When we enter a dark room and turn the lights on, the first thing we do is become aware of the things around us. What’s on the floor that we might trip on? Where is a comfortable chair in which to sit? So too, in the darkest months of the year we turn on lights. We light our holiday lights and with their light see our world in a different way. We see those who have been left to sleep on the floor – those we try our best not to trip over. We see those who have made comfortable lives for themselves. Those who have realized the “American dream.”
The “holiday season” as we like to call it, illumines our world so that those of us on the comfortable chairs have no choice but to become aware of those who have been left on the floor. So very often, we rise to the occasion – donating gifts to needy children, working in a food pantry on Christmas day or making one last donation before the tax year is out.
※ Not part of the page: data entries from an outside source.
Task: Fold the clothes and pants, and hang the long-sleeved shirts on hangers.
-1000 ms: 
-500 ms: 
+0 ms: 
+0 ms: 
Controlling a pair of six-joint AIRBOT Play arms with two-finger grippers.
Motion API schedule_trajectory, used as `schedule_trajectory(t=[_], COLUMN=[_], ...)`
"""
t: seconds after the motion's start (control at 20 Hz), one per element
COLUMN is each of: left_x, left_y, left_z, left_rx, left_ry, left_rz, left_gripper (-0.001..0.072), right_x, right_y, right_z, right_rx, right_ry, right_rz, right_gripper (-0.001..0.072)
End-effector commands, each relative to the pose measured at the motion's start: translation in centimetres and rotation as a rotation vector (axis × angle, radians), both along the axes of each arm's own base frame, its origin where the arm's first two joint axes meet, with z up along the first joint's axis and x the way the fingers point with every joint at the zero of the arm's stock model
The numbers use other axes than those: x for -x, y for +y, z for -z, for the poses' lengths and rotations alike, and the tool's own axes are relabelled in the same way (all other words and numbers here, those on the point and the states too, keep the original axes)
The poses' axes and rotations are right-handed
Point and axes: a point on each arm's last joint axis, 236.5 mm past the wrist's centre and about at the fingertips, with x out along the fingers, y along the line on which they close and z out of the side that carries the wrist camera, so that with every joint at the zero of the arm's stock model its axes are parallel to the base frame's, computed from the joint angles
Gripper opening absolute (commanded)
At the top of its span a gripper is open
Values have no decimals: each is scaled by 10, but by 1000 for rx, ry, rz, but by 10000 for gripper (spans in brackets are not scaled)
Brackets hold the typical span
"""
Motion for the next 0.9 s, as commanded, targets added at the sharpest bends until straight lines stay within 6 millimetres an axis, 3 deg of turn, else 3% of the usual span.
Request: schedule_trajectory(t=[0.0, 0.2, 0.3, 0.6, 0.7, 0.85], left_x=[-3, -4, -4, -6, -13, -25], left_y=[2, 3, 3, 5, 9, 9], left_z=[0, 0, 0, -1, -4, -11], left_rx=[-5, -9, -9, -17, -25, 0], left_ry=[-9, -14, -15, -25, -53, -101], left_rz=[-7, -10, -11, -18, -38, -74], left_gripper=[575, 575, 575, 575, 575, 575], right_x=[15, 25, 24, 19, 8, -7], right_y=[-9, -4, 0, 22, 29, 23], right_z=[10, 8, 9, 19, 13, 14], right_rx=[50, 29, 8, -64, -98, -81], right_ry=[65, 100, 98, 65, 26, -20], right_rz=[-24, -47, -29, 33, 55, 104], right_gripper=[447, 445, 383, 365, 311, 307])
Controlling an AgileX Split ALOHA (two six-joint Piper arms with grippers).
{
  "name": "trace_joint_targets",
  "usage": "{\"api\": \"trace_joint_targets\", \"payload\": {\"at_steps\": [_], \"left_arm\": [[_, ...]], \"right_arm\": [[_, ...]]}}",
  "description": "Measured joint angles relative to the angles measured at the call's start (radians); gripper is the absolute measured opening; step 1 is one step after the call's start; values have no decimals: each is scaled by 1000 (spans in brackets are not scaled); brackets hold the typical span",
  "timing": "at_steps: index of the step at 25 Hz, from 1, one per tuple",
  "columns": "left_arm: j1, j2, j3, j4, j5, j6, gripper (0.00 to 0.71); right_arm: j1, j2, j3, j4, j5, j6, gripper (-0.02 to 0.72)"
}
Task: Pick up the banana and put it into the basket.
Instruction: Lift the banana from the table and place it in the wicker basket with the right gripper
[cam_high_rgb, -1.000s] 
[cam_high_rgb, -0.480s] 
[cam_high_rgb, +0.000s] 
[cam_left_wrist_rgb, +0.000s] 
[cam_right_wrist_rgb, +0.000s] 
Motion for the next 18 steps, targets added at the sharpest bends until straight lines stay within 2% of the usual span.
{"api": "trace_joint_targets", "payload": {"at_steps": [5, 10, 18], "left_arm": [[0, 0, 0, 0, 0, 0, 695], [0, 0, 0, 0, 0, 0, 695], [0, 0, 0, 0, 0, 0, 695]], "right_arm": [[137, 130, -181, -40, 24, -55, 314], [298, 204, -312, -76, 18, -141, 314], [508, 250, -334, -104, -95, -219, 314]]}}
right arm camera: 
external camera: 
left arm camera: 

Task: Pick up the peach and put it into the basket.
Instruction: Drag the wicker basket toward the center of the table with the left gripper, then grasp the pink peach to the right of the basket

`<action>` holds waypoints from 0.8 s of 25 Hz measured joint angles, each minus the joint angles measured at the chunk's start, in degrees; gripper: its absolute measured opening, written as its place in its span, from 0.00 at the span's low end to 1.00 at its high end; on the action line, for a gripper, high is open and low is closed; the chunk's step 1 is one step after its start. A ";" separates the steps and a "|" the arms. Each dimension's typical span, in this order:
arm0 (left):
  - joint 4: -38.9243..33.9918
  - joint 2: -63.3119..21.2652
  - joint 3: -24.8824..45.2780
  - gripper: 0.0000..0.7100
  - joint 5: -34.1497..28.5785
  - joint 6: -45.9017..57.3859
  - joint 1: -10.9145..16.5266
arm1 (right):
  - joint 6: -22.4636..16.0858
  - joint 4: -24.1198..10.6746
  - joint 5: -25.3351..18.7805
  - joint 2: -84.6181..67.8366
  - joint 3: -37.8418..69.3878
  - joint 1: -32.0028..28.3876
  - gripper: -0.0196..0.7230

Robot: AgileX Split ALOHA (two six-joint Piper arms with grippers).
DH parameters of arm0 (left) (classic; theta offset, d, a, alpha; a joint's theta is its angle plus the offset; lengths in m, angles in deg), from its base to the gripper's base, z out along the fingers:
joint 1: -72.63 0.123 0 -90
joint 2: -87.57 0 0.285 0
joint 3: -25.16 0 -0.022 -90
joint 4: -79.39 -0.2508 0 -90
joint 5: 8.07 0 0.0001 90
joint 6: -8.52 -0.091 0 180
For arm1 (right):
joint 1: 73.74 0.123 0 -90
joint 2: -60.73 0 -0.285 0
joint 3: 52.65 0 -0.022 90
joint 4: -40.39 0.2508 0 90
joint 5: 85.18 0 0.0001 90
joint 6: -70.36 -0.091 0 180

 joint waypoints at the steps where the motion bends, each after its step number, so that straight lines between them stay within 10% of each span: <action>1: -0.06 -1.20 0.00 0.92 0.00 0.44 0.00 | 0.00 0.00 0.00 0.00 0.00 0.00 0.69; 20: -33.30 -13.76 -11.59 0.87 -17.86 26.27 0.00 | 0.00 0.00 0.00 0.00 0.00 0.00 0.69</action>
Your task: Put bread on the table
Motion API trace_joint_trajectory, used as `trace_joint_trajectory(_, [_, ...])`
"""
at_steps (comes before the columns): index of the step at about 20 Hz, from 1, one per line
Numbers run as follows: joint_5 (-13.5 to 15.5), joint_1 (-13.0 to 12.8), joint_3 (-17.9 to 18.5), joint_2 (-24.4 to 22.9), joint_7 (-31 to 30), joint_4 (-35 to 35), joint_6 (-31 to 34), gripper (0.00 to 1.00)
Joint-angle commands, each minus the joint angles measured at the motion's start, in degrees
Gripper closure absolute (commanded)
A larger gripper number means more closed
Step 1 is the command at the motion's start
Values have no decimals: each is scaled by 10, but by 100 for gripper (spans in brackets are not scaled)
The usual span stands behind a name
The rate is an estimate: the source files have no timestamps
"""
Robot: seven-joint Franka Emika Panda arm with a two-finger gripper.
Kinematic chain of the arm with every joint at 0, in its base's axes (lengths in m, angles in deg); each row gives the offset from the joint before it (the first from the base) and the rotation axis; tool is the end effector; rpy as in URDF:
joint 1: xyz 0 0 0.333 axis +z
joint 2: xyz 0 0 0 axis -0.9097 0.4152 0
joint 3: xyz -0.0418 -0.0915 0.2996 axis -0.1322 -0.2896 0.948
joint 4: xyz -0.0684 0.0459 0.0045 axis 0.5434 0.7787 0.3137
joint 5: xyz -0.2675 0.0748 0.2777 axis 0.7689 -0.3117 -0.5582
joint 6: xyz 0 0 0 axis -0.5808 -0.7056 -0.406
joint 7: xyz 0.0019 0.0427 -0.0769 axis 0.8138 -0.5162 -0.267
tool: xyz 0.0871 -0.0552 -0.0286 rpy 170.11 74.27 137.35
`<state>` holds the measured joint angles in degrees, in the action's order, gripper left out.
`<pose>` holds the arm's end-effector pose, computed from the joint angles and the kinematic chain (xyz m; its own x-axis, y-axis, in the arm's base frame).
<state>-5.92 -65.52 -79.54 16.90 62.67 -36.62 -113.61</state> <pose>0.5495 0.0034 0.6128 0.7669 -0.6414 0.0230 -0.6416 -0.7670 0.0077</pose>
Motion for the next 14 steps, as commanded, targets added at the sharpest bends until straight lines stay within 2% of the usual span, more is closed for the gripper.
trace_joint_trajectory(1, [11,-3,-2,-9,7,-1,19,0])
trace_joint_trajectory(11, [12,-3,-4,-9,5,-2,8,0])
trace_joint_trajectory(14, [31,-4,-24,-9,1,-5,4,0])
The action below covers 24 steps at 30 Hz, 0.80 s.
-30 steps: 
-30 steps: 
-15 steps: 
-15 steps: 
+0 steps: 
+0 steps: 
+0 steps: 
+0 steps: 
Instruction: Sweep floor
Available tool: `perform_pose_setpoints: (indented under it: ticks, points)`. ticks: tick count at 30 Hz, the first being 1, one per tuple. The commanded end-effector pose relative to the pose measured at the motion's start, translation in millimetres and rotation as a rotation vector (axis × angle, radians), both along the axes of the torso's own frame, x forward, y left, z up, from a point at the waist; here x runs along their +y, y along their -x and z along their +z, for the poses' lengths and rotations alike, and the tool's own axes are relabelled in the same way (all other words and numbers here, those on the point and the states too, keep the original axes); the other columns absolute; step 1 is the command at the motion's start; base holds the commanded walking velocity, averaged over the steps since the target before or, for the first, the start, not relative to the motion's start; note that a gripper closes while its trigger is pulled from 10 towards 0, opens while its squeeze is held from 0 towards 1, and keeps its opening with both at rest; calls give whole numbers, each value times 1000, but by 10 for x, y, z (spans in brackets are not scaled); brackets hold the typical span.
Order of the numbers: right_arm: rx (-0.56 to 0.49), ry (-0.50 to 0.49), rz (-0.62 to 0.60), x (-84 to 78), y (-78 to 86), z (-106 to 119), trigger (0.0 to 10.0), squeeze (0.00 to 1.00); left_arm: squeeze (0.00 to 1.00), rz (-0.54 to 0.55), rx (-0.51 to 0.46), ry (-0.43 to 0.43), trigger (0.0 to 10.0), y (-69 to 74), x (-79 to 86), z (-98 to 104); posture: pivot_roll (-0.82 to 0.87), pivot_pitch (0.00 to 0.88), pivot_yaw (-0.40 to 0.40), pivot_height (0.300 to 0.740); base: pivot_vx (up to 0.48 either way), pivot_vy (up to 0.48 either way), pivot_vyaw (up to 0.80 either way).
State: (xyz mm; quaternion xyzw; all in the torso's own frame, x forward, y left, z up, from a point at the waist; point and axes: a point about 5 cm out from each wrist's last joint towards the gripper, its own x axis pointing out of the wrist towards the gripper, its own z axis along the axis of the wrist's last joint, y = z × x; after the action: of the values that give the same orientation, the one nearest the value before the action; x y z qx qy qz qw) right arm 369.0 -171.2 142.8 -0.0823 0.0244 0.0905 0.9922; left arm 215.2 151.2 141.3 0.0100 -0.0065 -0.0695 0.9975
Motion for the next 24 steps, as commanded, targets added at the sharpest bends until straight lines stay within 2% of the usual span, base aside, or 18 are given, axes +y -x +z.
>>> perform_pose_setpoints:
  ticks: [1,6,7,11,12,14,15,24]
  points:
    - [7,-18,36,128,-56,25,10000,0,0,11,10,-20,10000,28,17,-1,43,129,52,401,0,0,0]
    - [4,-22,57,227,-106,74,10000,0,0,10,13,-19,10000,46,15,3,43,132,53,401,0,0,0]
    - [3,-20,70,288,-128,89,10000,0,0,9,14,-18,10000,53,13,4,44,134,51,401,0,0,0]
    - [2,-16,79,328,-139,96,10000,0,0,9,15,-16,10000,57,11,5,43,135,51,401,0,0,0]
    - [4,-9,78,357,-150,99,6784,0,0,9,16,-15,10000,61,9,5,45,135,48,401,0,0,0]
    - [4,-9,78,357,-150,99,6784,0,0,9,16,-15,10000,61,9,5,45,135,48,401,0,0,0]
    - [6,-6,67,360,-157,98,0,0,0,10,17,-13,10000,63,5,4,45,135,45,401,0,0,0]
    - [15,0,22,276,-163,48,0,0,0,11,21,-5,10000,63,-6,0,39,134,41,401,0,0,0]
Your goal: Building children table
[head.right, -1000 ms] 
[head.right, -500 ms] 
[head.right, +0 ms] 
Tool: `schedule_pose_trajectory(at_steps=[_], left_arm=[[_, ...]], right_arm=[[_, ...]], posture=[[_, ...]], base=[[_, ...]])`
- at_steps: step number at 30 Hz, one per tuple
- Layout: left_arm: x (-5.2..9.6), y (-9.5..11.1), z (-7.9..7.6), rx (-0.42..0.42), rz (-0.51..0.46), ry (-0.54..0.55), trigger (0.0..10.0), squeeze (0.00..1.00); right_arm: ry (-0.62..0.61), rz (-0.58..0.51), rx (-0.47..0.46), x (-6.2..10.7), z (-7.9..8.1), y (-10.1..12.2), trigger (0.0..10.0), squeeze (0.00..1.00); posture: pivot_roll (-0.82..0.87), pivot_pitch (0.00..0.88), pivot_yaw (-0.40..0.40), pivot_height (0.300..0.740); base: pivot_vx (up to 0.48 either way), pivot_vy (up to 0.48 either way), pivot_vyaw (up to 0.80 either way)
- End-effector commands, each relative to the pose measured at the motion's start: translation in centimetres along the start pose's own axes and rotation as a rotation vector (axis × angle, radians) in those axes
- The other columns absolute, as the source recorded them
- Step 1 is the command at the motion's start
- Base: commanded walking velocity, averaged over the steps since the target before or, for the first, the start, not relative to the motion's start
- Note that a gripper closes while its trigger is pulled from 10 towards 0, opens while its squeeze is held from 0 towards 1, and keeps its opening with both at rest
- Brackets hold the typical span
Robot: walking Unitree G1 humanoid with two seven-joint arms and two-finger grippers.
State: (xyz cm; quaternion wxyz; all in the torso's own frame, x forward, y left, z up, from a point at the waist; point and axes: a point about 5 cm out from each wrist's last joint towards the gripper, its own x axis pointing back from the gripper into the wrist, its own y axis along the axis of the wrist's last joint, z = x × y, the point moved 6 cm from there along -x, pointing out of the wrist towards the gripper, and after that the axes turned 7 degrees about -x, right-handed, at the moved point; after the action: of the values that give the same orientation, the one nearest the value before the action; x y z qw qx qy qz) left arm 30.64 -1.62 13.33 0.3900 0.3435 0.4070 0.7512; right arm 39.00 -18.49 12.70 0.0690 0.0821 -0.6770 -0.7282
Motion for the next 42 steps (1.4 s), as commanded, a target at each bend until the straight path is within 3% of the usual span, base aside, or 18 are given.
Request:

But now, the lights have burned down. Hanukkah and Christmas are over and our world is dark again with short days and long, chilly nights. We can once again pretend not to see - those about whom we were so concerned just a few days ago.
What are those children playing with today? What are those hungry people eating today? Who will have to choose between heat and food this week?
The essence of the holiday season is not to bring light into our lives just in this season but to make light a part of our world for our whole lives.
Each year, renewing that spark within us, these holidays reminds us that we are God’s partners and that each of us is created in the image of God.
In her book, The Lamp of God, Freema Gottlieb writes, “On the verge of stepping into the crematoria, the victims were consoled that their inability to light (Hanukkah lights) was not a sin: Who needs oil and wicks? Every Jew is a candle. The soul of man is the Lamp of the Lord (Proverbs 27:20).
“In the soul of every Jew there is a cruse of oil sealed with the Divine Word and reserved for a time of need. When the time comes the cruse opens, shaken by the holy command, and the treasured light is kindled in every Jewish soul, and the flame, the divine flame, begins to rise.”
Let this year be one of light within our souls and throughout our world. Let the light of Hanukkah and of all of our winter festivals inspire us to light up the world with our own spiritual flame illumining someone else’s darkness with our soul.
Choose one act of chesed – loving-kindness to do on a regular basis and you will have given the greatest gift of all…the gift of light!